Need a query to identify duplicate customer orders (1 Viewer)

Ingeneeus

Registered User.
Local time
Today, 05:45
Joined
Jul 29, 2011
Messages
89
OK, I'm back, if you are by any chance still monitoring this thread (and I hope you are). I managed to eliminate the, uh, false positives that were being generated by the "shipping" and "sales tax" SKUs.
Code:
If [COLOR=Green](Not strOutSKU Like "Shipping") And (Not strOutSKU Like "Sales Tax*")[/COLOR] And (strOutSKU = strInnSKU) And (strOutCustID = strInnCustID) Then _ 
MsgBox "It appears that Customer " & strOutCustID & " has previously ordered " & strInnSKU & " - " & strInnProduct & " within the past 60 days"
You are correct that it's still returning too many records. When I run it with the date set to November 2 2015, it's reporting each repeated SKU, but doesn't seem to be using the CustomerID to determine whether a specific customer has ordered a specific SKU before. Thus, if SKU 855114005270 has been purchased by both CustomerID 115 and 277 (which in this date range it has), the MsgBox is triggered. It appears to be just looking at repeated purchases of the same SKU.

That seems to be the rub. I'm afraid your code is still above my head. Is there any more information I could provide that would help unravel this?
 

MarlaC

Registered User.
Local time
Today, 08:45
Joined
Aug 1, 2013
Messages
82
Here's one way that might work:
1. Create a query with your order header and details tables linked, with criteria on the order date field where order date <Date() and >Date()-7 (or however many days you want to check against).
2. For each order you cycle through in your import, check customer ID and SKU against that query called as a recordset, and if a match is found, report it to your user via MsgBox.

Edit: Sorry, I didn't see page 2 of the thread. Looks like UncleGizmo has it well in hand.
 

Uncle Gizmo

Nifty Access Guy
Staff member
Local time
Today, 13:45
Joined
Jul 9, 2003
Messages
16,304
I think the results you are getting are the answer to the question, however maybe your question has changed slightly?

I'm approaching the solution with the idea that we could catch the duplications if we were able to check each day's import against previous orders.

My interpretation of the question is:- Produce a list of today's orders, run through that list and find any duplicates within the Last 60 days.

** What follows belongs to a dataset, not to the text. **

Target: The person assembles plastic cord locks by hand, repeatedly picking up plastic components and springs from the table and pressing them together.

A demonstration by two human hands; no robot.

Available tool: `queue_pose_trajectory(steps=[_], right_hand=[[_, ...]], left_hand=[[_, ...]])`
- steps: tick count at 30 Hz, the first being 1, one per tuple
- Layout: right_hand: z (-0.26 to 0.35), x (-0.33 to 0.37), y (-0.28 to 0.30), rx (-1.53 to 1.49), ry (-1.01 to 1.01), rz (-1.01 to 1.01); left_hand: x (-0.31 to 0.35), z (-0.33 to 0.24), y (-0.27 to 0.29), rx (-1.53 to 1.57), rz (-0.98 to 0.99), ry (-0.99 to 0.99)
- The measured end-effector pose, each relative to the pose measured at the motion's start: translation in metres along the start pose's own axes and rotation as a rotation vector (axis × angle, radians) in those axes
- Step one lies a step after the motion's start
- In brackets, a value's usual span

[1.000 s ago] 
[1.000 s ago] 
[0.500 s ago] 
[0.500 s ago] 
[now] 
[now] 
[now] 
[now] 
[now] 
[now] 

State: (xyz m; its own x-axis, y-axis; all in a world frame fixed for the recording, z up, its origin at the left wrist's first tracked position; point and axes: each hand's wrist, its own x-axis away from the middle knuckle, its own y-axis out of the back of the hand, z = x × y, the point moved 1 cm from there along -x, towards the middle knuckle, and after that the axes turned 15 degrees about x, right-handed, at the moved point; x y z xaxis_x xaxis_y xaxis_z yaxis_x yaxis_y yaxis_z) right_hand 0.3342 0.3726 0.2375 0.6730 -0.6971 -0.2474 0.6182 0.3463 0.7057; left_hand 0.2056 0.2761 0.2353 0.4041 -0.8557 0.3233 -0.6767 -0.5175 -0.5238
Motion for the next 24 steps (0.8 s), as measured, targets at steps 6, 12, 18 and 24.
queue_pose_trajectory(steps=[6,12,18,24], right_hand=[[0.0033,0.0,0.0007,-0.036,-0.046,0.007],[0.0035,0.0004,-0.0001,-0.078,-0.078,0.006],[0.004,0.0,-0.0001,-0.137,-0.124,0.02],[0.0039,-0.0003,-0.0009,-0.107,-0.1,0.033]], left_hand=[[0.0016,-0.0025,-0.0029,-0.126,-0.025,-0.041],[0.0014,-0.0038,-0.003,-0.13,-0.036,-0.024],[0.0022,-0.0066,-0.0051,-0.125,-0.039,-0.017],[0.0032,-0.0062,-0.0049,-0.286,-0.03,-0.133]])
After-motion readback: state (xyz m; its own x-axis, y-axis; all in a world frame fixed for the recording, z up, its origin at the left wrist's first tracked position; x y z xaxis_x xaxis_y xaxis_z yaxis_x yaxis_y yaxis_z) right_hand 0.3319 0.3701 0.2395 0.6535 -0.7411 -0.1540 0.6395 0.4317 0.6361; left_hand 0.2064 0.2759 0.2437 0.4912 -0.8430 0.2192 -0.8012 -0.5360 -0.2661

I've done a screen recording showing the code working for a particular day that day being the 2nd of November 2015. See YouTube Video HERE:- MS Access - Find Previous Orders
 

The_Doc_Man

Immoderate Moderator
Staff member
Local time
Today, 07:45
Joined
Feb 28, 2001
Messages
27,266
Layering queries is perfectly legal.

Starting with innermost query: Join your OrderDetails, Orders, and OrderNumber tables to extract Customer, SKU, Order Date, Quantity, perhaps your Product Name, etc. Here, you would filter the input by asking the query to do something like taking the difference in days between OrderDate and Now() and saying that you only accept the last 7 days (or 14 days or whatever window you seek.) Or you could do a DateAdd of Now() and a negative number of days and then saying you would take only dates equal or later than the computed cutoff date. That limits the number of records to the most recent x days. LIMIT THE INNER QUERY DATA SIZE. This is based on a hypergeometric consideration of how to most efficiently limit the sizes of sets for subsequent computation.

Next layer of query: Using the innermost query as the basis, do a GROUP BY of CUSTOMER then SKU (leaving SKU/Product Name, Order Date, and any other fields as detail items.) Write queries to compute the DMax and DMin of the Order Dates for that customer and that SKU. E.g.

Code:
DMax( "[OrderDate]", "innerquery", "( [Customer]=" & CStr( [Customer] ) " ) AND " _
         "( [SKU] = " & CStr( [SKU] ) & ")" )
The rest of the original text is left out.